A spherical phantom (Siemens, diameter 16cm), was used to compare the scan-time normalized sodium SNR between the 2D and 3D implementations ($$$SNR/\sqrt{scan time}$$$)[8]. To capture the whole head, when the slice thickness is 3.8mm, 44 slices/partitions are needed (2D scan-time 88min, 3D scan time 10min). In addition, a four-compartment cylindrical phantom (¹H T₁: 400~900ms, ¹H T₂: 40~160ms, [Na⁺]: 30~150 mmol) was used to verify the accuracy of the multi-parametric ¹H maps. A previously published MRF sequence was used as a reference [9]. An in-vivo brain scan was performed. The 3D sequence parameters for all phantom experiments were as follows: ¹H 208×208/²³Na 55×55 matrix, ¹H 1×1 mm²/²³Na 3.8×3.8mm² in-plane resolution, 3.8mm slice thickness, 44 slabs, 1 shot per slab, total scan time 10min, except for the T₁/T₂ validation experiment where 2 shots were used (20min). The 2D experiments used the same in-plane resolution, but 5 mm slice thickness due to gradient strength limitations, and 12 shots. Total scan time for 1 slice was 2min. The in-vivo scan used the same parameters as the phantom scans, including both 1 shot and 2 shots dataset.

Results & Discussion

The 3D implementation demonstrated a 179% improvement in SNR per unit time (Fig 2), enabling coverage of the whole head in less than 10min. Excellent correlation was found between the T₁ and T₂ maps obtained with the simultaneous 3D and reference method (Fig 3). However, compared to our original 2D implementation, our new 3D version acquires far fewer radial samples per slice. In practice that means that, even though the ¹H signal is collected using full radial readouts, our 3D MRF data has a 6× higher in plane acceleration. Consequently, residual streak-like artifacts are starting to show in the maps. It may be possible to mitigate these artifacts through optimization of the MRF flip angle train [10], a modified sampling trajectory [11], or reconstruction techniques [12].

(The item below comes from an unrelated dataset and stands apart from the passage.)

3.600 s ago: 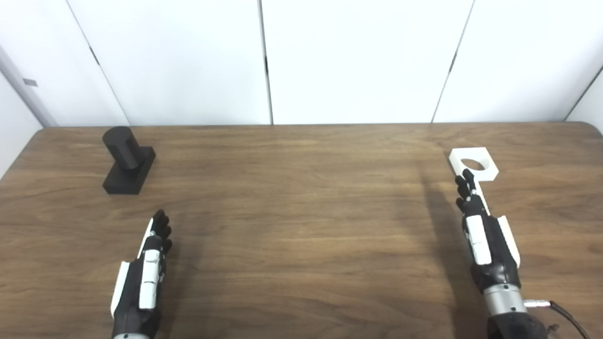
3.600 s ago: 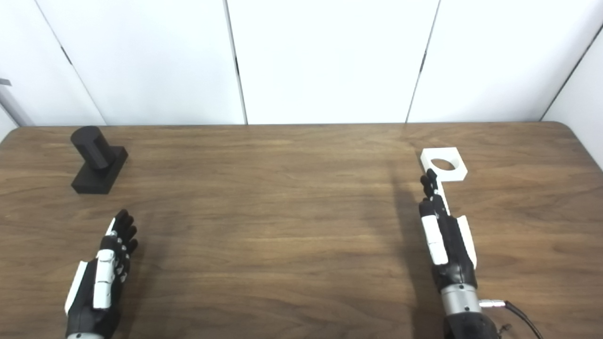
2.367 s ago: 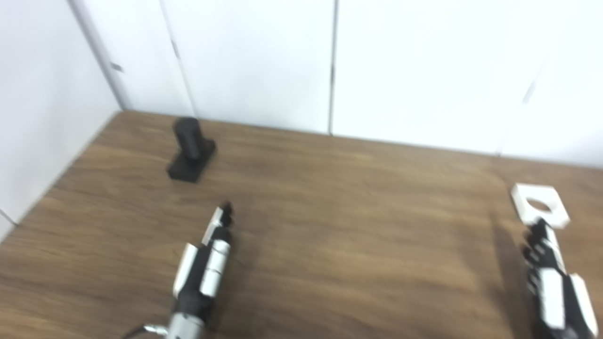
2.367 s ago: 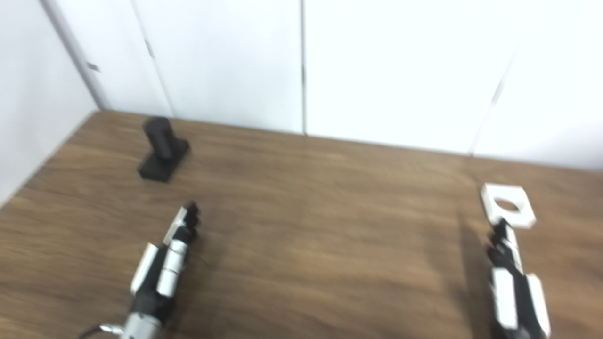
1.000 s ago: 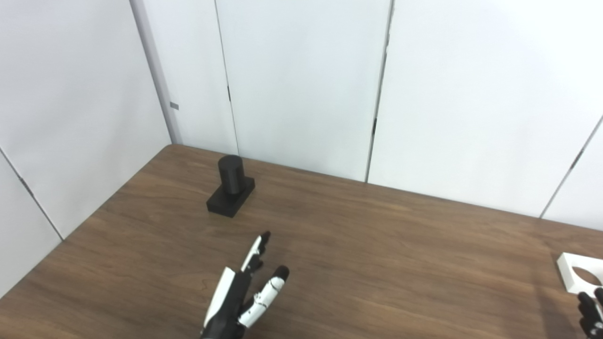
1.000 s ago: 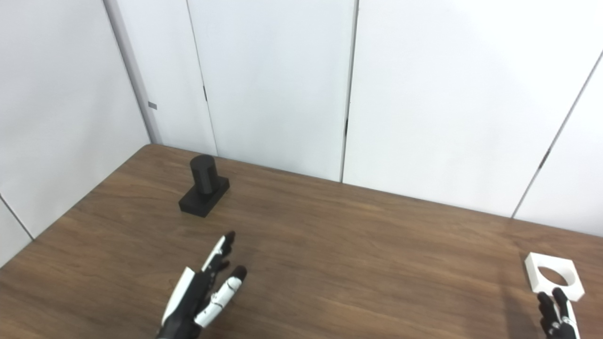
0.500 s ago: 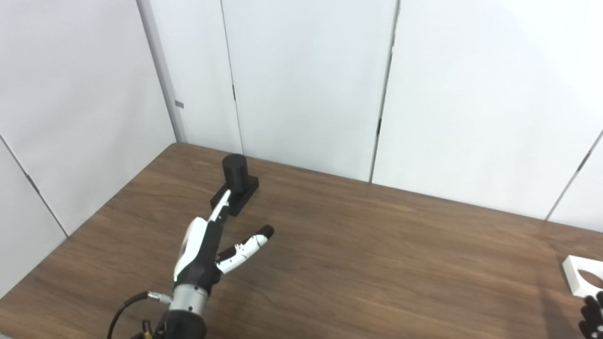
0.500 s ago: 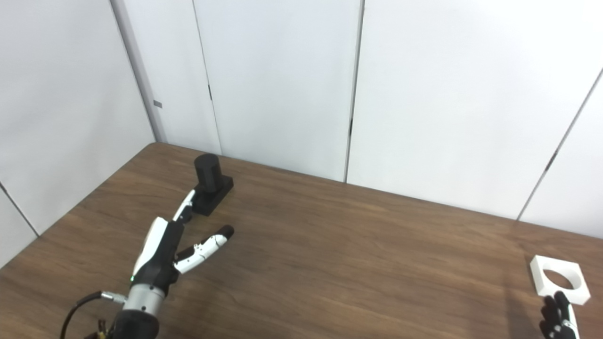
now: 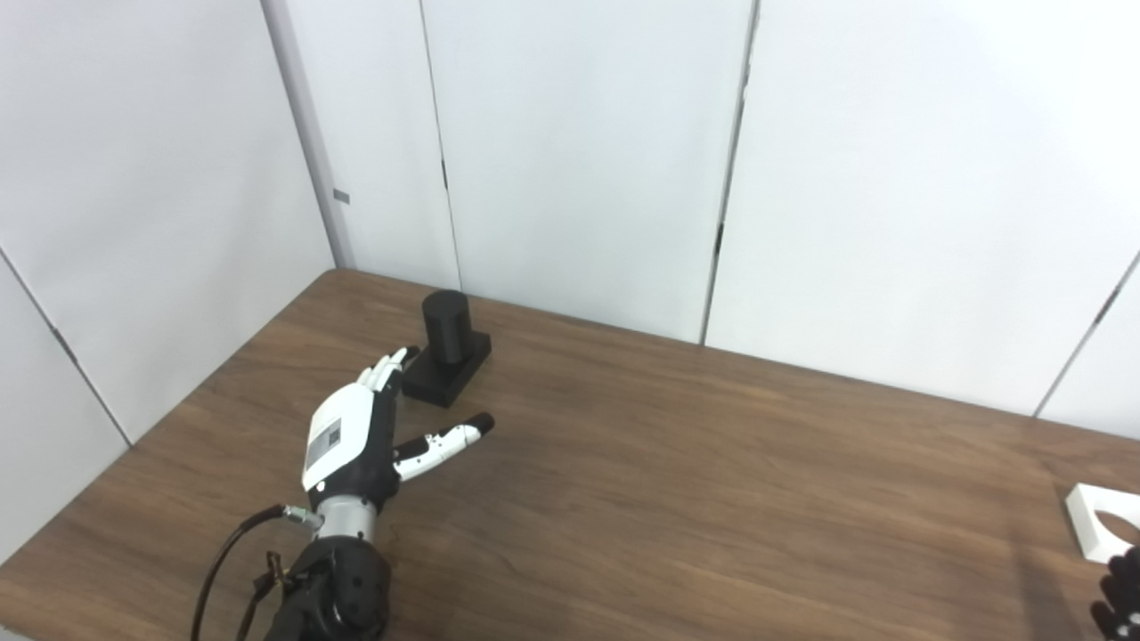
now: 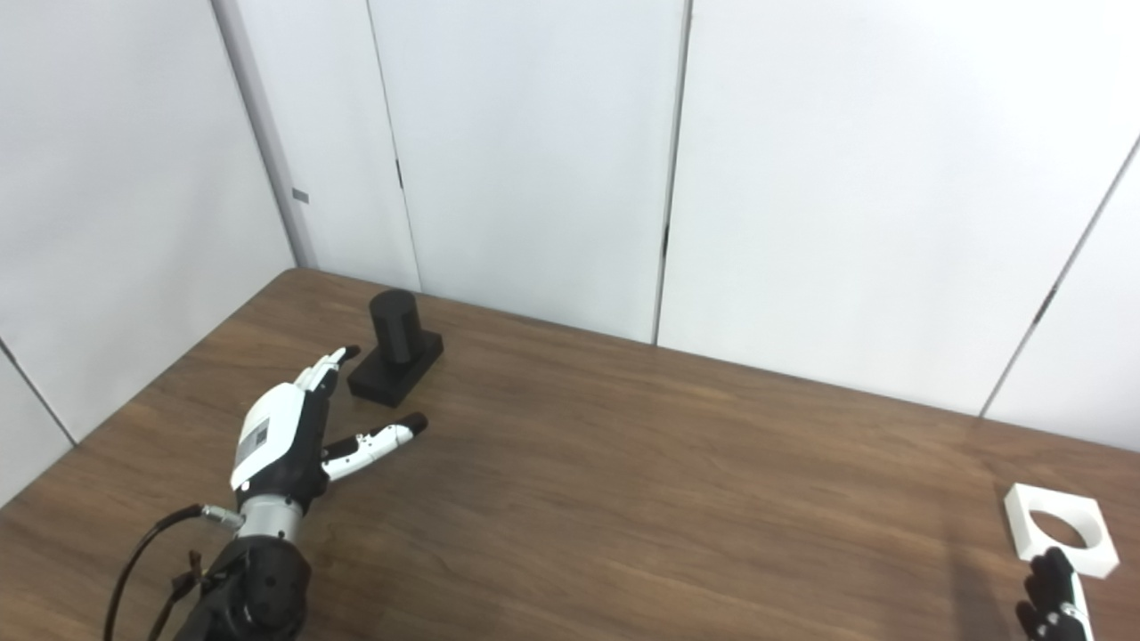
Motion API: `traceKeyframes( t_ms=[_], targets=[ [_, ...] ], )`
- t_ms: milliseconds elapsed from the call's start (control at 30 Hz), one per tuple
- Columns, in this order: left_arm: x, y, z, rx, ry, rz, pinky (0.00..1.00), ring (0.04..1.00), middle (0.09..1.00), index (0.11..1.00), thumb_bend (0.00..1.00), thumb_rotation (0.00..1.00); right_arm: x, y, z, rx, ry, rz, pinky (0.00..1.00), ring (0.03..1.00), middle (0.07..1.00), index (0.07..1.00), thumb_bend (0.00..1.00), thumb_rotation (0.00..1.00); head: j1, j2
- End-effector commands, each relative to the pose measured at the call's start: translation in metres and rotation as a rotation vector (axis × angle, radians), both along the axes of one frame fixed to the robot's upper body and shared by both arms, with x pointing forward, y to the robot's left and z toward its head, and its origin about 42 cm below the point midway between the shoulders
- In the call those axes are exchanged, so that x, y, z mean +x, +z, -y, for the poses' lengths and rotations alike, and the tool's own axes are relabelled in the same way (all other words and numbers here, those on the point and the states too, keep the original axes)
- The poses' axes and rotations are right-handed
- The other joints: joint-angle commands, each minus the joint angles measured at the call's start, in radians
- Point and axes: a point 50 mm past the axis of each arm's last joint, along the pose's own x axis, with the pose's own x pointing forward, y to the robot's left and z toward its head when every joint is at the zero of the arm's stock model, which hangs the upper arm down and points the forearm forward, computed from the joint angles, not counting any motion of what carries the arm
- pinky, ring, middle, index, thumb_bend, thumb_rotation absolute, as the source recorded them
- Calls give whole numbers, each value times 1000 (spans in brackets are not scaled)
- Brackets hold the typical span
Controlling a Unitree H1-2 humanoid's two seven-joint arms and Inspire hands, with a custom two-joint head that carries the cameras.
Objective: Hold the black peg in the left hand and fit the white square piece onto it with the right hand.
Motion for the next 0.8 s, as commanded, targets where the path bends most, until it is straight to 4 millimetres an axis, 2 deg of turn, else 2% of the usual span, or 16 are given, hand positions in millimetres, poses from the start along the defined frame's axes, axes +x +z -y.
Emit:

Figure 4 shows the 3D results from the in-vivo experiment. All sodium and proton data are acquired simultaneously in one scan and are perfectly co-registered. The sodium 3D data has isotropic resolution (3.8×3.8×3.8mm³) which generate nice images for all three planes. However, the proton T₁ and T₂ maps only has higher in-plane resolution (1×1mm²) on the sagittal slice, but a bit low resolution on other planes due to the thick slab (3.8mm). The under-sampling artifacts in the proton maps are significantly reduced when using 2 shots, underlining the need for more advanced reconstruction techniques and optimized flip-angle trains.

Conclusion

Our new 3D implementation provides an efficient solution for simultaneous volumetric ¹H MRF and ²³Na MRI.

Acknowledgements

The research reported in this publication was supported by the NIH/NIBIB grant R01 EB026456, and performed under the rubric of the Center for Advanced Imaging Innovation and Research, a NIBIB Biomedical Technology Resource Center (P41 EB017183).